Management is “maintaining control over” something. In this case we want to maintain control over the performance of the business. We don’t want to just let it happen. So, we manage it.

Now, you may not have thought about this much, so you may think to yourself, “how can you manage or maintain control over performance?” Isn’t business performance just the product of selling things that some people want to buy, and providing them effectively? Performance is just the output at the end.

How can you ever say you have control over performance, when many of the factors of performance are outside of your control? For instance, you can’t control whether people spend money on your product or service. All you can control is the way you present it to people and the way you deliver it.

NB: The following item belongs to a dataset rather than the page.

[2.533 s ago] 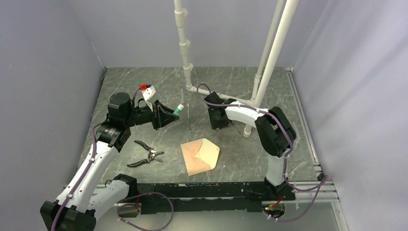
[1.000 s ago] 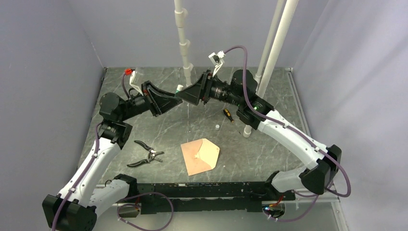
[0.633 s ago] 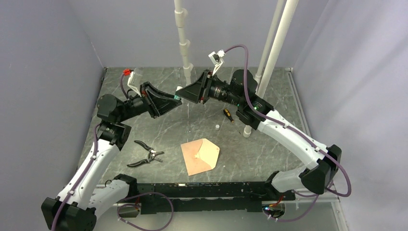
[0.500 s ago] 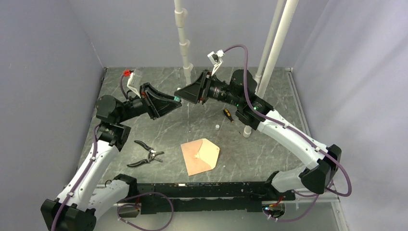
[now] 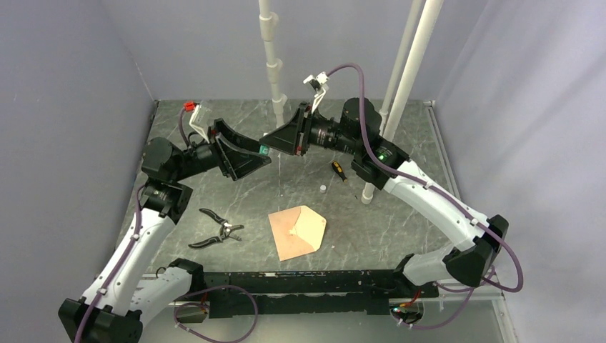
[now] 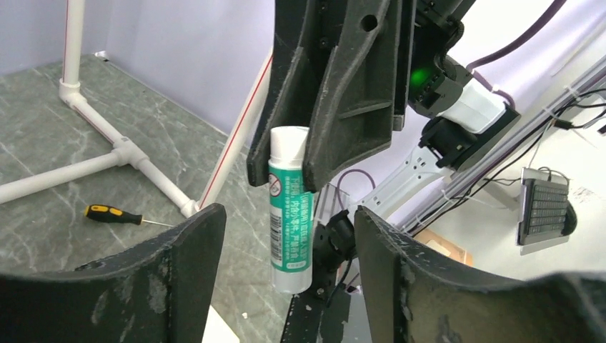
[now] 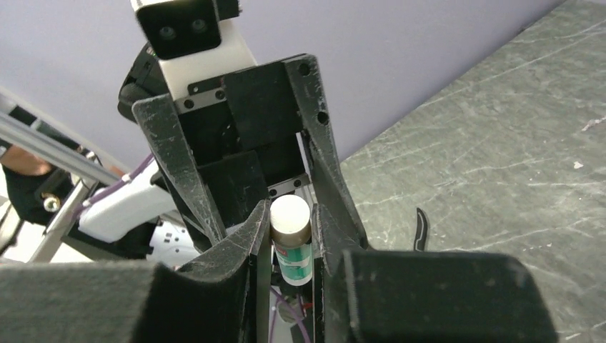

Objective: Place the letter into the envelope and seal it

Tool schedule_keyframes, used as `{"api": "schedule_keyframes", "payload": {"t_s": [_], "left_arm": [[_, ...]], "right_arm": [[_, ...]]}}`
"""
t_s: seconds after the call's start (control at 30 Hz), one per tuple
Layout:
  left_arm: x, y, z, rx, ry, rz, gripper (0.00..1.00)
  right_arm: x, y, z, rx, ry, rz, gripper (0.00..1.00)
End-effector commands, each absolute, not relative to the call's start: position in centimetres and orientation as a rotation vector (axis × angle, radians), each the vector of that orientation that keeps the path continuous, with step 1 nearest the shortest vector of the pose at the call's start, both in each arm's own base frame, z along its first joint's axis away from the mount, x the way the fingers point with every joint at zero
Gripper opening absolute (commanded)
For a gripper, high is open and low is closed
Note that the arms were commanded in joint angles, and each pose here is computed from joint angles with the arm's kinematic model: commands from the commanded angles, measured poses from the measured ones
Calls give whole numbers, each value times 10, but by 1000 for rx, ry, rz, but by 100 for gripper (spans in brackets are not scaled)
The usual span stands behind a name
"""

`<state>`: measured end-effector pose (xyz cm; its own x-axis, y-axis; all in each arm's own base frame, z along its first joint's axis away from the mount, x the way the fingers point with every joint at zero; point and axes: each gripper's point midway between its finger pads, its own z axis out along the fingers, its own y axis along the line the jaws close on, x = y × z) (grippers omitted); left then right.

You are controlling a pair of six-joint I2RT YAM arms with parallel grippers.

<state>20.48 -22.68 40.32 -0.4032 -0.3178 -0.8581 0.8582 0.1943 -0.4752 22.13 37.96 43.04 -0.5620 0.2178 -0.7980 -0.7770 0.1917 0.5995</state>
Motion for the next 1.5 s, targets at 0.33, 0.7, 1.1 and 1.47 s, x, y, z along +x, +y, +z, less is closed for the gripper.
{"api": "schedule_keyframes", "payload": {"t_s": [0.33, 0.7, 1.1, 1.47], "left_arm": [[197, -232, 416, 597, 1427, -1505, 63], [195, -235, 408, 639, 1443, -1536, 5], [213, -226, 429, 568, 1312, -1367, 2], [233, -204, 497, 287, 1067, -1382, 2]], "right_arm": [[192, 381, 445, -831, 1645, 1526, 0], [190, 384, 444, -835, 1633, 1555, 0], [214, 340, 471, -466, 1446, 1396, 81], [208, 359, 465, -580, 1402, 1411, 67]]}}
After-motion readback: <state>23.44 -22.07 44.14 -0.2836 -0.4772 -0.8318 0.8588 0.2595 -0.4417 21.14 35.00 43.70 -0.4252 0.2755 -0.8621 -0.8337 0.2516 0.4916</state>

But that’s really the whole point!

A framework for performance management

The point, when we talk about business performance management, is that we want to know what elements we have to pay attention to in order to effectively control what we can.

Think of it simplistically like an athlete. A very amateur or junior athlete will just turn up, compete and see if they win or lose. Top athletes have coaches who manage their performance.

Coaches guide the athlete to operate and train within a framework that will lead to better performance. And that enables them to intentionally improve their performance.

The framework I use for business performance management is what I call the BPM Wheel (see the picture below).

It’s made up of eight elements under three headings:

  • The performance cycle:
    • Strategy and planning
    • Execution and delivery
    • Measurement and reporting
    • Analysis and feedback
  • The performance environment:
    • Stakeholder management
    • Risk management and control
  • The performance hub
    • Transaction management
    • Resource management

The performance cycle

The performance cycle is basically saying that:

  1. You plan what to do
  2. You do what you planned to do
  3. You measure how you did
  4. You analyse what went well and what could be improved, and feed that back into planning

And that’s really similar to the way an athletic coach works – think clipboard and stopwatch!

When I used to coach my son in playing football (ok, ‘soccer’ if you’re American), I used to tell him to be, “intentional and analytical”. (I think his eyes used to glaze over at that point, since he was only 12 years old!)

But what I meant by that was exactly those four points:

Don’t just kick the ball.

Plan what you’re going to do with it, how you’re going to kick it, and what you want to happen when you kick it.

Then measure whether that’s what actually happened. Did the ball go where you wanted?

Analyse it further – was the speed right, the height, the spin, etc? What might have worked better?

Then you plan to adjust your kick next time to get the effect closer to what you wanted. And then do that!

The performance environment

The performance environment is there because there are other factors around that can affect performance. You could say they’re not directly within your control.

First, there are the risks.

We all live in a world of risk, and businesses operate in a world of risk, where things happen that we cannot control or perfectly predict. Things may look like they’re going well one day, but things may happen that can change that.

Risk management operates on the basis that if we can raise our awareness of risk, even if we can’t precisely calculate it, then we can make informed decisions about how to deal with it – or manage it. It’s all about assessing what might happen that would affect performance.

Internal control is part of the way of dealing with the risks we identify.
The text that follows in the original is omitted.